Copy every entry exactly.
======== Extracted information
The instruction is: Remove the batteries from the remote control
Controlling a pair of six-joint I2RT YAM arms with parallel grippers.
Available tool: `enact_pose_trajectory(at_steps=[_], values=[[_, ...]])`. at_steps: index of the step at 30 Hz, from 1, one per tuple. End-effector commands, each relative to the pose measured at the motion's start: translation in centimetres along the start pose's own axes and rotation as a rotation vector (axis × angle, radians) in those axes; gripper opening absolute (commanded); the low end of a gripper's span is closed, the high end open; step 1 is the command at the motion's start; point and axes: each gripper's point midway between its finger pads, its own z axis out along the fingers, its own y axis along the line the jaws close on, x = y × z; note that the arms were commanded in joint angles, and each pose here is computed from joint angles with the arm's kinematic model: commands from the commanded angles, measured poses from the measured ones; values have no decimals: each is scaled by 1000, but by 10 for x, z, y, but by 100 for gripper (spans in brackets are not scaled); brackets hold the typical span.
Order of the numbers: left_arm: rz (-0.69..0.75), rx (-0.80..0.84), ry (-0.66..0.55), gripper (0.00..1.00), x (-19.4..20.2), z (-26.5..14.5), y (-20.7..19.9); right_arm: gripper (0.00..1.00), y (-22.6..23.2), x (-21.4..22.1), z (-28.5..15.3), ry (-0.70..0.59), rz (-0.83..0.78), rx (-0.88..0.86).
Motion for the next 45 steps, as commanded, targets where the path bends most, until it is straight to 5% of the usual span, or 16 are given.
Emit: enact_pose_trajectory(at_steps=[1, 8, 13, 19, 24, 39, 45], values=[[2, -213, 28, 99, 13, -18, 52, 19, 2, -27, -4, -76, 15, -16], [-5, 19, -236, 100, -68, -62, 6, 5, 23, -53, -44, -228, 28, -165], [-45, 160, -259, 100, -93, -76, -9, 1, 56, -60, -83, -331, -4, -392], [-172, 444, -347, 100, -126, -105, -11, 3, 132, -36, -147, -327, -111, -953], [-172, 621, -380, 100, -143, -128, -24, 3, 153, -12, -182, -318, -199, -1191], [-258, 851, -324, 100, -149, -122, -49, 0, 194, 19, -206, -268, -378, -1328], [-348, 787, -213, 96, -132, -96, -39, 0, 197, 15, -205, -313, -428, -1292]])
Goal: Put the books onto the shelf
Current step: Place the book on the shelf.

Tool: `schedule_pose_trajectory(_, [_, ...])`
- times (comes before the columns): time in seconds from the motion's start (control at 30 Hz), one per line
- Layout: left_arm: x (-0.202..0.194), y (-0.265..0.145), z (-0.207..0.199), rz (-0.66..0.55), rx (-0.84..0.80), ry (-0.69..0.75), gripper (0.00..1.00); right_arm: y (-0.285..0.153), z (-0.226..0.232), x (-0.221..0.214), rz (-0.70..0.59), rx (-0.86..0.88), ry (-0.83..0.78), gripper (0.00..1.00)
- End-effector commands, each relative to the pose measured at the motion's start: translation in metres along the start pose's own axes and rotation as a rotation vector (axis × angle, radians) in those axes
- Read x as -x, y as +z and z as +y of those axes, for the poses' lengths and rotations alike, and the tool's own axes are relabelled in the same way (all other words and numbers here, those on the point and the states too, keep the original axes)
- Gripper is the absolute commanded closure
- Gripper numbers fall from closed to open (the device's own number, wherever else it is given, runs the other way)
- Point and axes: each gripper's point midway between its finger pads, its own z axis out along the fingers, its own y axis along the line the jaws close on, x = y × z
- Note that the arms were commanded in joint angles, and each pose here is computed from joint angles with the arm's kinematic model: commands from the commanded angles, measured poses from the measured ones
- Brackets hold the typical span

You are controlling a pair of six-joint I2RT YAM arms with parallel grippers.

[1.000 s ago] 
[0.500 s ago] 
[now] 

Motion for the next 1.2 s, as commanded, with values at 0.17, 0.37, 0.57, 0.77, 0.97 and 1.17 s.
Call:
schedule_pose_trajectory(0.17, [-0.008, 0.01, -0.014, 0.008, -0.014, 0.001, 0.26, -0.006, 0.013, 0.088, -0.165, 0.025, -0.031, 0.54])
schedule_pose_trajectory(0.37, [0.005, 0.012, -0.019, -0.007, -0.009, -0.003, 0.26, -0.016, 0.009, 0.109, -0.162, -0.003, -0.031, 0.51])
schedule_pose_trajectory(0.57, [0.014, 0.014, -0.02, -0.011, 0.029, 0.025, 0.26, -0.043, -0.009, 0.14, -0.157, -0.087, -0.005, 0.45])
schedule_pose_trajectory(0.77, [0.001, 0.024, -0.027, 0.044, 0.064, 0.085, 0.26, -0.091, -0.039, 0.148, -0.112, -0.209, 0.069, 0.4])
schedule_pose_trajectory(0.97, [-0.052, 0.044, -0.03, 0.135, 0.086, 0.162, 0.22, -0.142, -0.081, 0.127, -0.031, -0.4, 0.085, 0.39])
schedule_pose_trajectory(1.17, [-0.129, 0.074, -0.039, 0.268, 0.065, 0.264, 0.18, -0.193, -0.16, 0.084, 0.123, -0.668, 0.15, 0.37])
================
Response —
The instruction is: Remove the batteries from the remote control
Controlling a pair of six-joint I2RT YAM arms with parallel grippers.
Available tool: `enact_pose_trajectory(at_steps=[_], values=[[_, ...]])`. at_steps: index of the step at 30 Hz, from 1, one per tuple. End-effector commands, each relative to the pose measured at the motion's start: translation in centimetres along the start pose's own axes and rotation as a rotation vector (axis × angle, radians) in those axes; gripper opening absolute (commanded); the low end of a gripper's span is closed, the high end open; step 1 is the command at the motion's start; point and axes: each gripper's point midway between its finger pads, its own z axis out along the fingers, its own y axis along the line the jaws close on, x = y × z; note that the arms were commanded in joint angles, and each pose here is computed from joint angles with the arm's kinematic model: commands from the commanded angles, measured poses from the measured ones; values have no decimals: each is scaled by 1000, but by 10 for x, z, y, but by 100 for gripper (spans in brackets are not scaled); brackets hold the typical span.
Order of the numbers: left_arm: rz (-0.69..0.75), rx (-0.80..0.84), ry (-0.66..0.55), gripper (0.00..1.00), x (-19.4..20.2), z (-26.5..14.5), y (-20.7..19.9); right_arm: gripper (0.00..1.00), y (-22.6..23.2), x (-21.4..22.1), z (-28.5..15.3), ry (-0.70..0.59), rz (-0.83..0.78), rx (-0.88..0.86).
Motion for the next 45 steps, as commanded, targets where the path bends most, until it is straight to 5% of the usual span, or 16 are given.
Emit: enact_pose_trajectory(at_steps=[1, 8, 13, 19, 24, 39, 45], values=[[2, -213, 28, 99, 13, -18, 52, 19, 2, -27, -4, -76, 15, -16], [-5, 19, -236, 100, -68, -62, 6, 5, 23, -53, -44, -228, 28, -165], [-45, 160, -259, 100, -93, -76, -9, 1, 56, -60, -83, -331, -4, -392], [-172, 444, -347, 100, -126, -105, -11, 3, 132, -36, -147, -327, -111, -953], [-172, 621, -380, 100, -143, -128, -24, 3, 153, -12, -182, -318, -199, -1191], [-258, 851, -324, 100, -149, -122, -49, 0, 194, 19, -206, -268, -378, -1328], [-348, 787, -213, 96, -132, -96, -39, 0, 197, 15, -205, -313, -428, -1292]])
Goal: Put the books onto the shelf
Current step: Place the book on the shelf.

Tool: `schedule_pose_trajectory(_, [_, ...])`
- times (comes before the columns): time in seconds from the motion's start (control at 30 Hz), one per line
- Layout: left_arm: x (-0.202..0.194), y (-0.265..0.145), z (-0.207..0.199), rz (-0.66..0.55), rx (-0.84..0.80), ry (-0.69..0.75), gripper (0.00..1.00); right_arm: y (-0.285..0.153), z (-0.226..0.232), x (-0.221..0.214), rz (-0.70..0.59), rx (-0.86..0.88), ry (-0.83..0.78), gripper (0.00..1.00)
- End-effector commands, each relative to the pose measured at the motion's start: translation in metres along the start pose's own axes and rotation as a rotation vector (axis × angle, radians) in those axes
- Read x as -x, y as +z and z as +y of those axes, for the poses' lengths and rotations alike, and the tool's own axes are relabelled in the same way (all other words and numbers here, those on the point and the states too, keep the original axes)
- Gripper is the absolute commanded closure
- Gripper numbers fall from closed to open (the device's own number, wherever else it is given, runs the other way)
- Point and axes: each gripper's point midway between its finger pads, its own z axis out along the fingers, its own y axis along the line the jaws close on, x = y × z
- Note that the arms were commanded in joint angles, and each pose here is computed from joint angles with the arm's kinematic model: commands from the commanded angles, measured poses from the measured ones
- Brackets hold the typical span

You are controlling a pair of six-joint I2RT YAM arms with parallel grippers.

[1.000 s ago] 
[0.500 s ago] 
[now] 

Motion for the next 1.2 s, as commanded, with values at 0.17, 0.37, 0.57, 0.77, 0.97 and 1.17 s.
Call:
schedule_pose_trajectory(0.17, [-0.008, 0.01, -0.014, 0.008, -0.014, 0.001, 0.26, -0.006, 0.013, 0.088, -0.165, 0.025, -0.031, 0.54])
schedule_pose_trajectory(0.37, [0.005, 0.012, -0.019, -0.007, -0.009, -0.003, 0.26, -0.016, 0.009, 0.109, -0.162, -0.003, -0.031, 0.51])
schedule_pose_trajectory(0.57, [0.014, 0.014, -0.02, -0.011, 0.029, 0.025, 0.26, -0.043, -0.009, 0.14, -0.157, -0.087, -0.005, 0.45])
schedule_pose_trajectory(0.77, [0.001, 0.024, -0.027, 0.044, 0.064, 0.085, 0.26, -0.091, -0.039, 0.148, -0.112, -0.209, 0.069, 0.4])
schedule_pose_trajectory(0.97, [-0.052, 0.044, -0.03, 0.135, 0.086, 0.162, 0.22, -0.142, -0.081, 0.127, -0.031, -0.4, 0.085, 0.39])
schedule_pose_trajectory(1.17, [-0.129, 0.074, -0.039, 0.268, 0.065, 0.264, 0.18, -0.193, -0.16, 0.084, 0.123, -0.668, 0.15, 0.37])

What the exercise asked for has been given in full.